For Ms. Jara, what keeps her motivated is the fact that BusinessWorld gives a platform “to somehow contribute to nation-building, particularly in terms of highlighting growth potential and opportunities outside the capital region.”

For Ms. Manuel, in spite of work-related and personal challenges brought by the pandemic, keeping in mind the impact that their team’s work could bring serves as an inspiration.

“Knowing that our work today makes an impact tomorrow — both for the company and the public it serves — no efforts are wasted. We only get stronger, more skilled, and prouder to be part of something bigger than ourselves,” Ms. Manuel said.

For others, it is more about experiencing the joy in the work they do, as well as in seeing the finished product.

“I consider the fieldwork I do as a life bucket list,” Ms. Soliman said. “It’s been an enriching experience to be in a room with, and to interview or converse with young and established people in arts, culture, and entertainment.”

“It is also a privilege to see and watch their body of work and listen to them talk about their craft. There is also a lot to learn of our history and culture when traveling to provinces, and other cultures from abroad,” she added.

“Working on a newspaper for more than two decades and seeing your work on the following day in print and online is enough [motivation],” Graphic Artist Bong R. Fortin said. “Stress is always a part of it. Finishing everything and pushing your work before the off stone is the challenge.”

Family and loved ones also serve as an inspiration, nonetheless.

“I always tell myself that I have to do my best in my job no matter what as if this will be my first and last job, by God’s will. But if there are moments when it is really difficult or stressful, I always think of my family. I am happily married with five children, who are all my inspiration to continue striving in life,” Mr. Matundan shared.

A medium to stay

The past years saw BusinessWorld fulfilling its purpose through new means, particularly on-the-ground and digital platforms. Yet, even in these times when people often turn to screens for information and diversion, a newspaper that can be held and flipped through still remains a useful and indispensable medium.

Aside from providing a public record of history, Ms. Garcia stressed, newspapers like BusinessWorld have an important role in highlighting deep, insightful stories over “clickbait” news flooding social media.

“For me, there’s still nothing like the look, feel, and even the smell of the printed newspaper,” she added. “Flipping through the pages of the paper, you can find stories that you would never see on your Facebook timeline but are more important than the latest celebrity news.”

A physical paper is even still preferred at present, even among the paper’s target audience. “Many of the business sources that we have talked to are now physically back in the office. They still look for a printed newspaper when in the workplace,” Mr. Saulon shared.

Print also has a distinct way of presenting information and catching and keeping attention — which seems to be a hard thing to get nowadays.

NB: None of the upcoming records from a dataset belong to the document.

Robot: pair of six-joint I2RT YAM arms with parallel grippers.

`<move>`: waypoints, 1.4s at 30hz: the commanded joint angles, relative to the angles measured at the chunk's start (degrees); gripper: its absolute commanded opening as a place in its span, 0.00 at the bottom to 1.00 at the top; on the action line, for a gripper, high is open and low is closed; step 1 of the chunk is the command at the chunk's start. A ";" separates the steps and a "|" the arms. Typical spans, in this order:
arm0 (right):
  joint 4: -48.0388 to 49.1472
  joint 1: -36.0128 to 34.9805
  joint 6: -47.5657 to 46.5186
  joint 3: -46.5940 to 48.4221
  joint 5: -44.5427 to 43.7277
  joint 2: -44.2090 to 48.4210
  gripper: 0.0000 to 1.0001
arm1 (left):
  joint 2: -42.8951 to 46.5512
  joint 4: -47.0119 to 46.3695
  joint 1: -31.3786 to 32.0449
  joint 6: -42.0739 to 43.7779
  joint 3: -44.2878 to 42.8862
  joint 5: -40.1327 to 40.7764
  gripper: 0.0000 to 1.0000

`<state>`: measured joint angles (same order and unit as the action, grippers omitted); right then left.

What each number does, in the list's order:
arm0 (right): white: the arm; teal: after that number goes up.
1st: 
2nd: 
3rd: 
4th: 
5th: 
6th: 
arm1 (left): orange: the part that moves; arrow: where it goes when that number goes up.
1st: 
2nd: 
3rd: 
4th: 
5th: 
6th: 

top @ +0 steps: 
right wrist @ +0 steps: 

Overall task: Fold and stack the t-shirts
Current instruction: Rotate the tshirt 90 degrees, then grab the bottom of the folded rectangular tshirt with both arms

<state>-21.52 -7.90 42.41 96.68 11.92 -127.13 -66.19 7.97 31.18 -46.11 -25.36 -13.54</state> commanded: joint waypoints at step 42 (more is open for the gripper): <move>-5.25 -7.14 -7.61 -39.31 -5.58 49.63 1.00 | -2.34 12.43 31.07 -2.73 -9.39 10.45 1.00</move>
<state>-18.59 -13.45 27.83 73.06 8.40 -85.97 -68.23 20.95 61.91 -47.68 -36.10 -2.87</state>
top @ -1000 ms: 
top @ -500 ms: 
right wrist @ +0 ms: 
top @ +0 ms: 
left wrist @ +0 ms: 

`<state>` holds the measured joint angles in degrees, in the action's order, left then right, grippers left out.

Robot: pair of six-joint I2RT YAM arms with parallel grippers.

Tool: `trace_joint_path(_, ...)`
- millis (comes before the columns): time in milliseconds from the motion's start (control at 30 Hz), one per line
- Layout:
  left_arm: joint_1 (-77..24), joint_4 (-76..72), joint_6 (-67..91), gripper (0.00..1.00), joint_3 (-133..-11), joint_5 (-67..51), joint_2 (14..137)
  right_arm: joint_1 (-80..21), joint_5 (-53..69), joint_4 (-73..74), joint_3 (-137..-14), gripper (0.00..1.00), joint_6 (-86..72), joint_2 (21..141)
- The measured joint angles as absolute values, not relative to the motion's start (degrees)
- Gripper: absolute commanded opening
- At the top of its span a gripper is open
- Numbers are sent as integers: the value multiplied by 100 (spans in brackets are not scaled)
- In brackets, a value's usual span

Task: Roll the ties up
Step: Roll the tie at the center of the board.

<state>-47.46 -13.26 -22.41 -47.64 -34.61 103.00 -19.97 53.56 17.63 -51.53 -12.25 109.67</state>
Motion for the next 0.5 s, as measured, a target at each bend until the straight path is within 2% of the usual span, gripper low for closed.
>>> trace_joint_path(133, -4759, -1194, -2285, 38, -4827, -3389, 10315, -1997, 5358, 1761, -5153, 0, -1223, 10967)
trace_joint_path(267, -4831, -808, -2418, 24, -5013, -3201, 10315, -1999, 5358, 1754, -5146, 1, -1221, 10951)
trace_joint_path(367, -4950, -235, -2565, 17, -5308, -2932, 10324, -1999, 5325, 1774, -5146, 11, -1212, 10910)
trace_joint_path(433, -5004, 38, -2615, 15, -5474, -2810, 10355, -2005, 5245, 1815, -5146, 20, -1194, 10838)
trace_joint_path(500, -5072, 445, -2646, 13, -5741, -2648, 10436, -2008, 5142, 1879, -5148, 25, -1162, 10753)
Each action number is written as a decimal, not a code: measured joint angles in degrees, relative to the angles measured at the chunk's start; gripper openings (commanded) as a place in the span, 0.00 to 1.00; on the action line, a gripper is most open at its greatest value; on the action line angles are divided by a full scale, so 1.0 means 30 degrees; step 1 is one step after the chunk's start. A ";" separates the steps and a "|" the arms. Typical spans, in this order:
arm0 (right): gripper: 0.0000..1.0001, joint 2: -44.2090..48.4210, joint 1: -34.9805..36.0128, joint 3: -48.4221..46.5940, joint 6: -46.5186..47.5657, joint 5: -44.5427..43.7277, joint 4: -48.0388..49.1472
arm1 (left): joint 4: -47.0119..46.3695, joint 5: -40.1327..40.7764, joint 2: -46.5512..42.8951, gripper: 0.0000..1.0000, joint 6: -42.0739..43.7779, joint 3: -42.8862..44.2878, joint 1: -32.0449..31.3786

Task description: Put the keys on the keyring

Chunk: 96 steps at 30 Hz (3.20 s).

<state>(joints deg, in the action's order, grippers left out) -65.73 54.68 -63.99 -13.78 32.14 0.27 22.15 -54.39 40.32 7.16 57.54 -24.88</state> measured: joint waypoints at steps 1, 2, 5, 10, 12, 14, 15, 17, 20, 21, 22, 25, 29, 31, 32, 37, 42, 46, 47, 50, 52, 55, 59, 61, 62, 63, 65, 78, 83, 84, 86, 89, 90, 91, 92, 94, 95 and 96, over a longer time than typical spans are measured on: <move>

“I think that because the editorial choices are made by people, you see a greater variety of topics on paper than you would online. You flip a page and find yourself engaged by a headline that would never have been presented to you online,” Ms. Herrera said. “The world expands in print; because of the algorithms, it shrinks online.”

“I think printed newspaper, like a traditional book, has a power of forcing the reader to fully focus on that thing on hand, which probably means better knowledge absorption, understanding, and critical thinking,” Ms. Jara said. “And there is joy in holding, reading that paper — something that perhaps needs to be discovered by the digital generation.”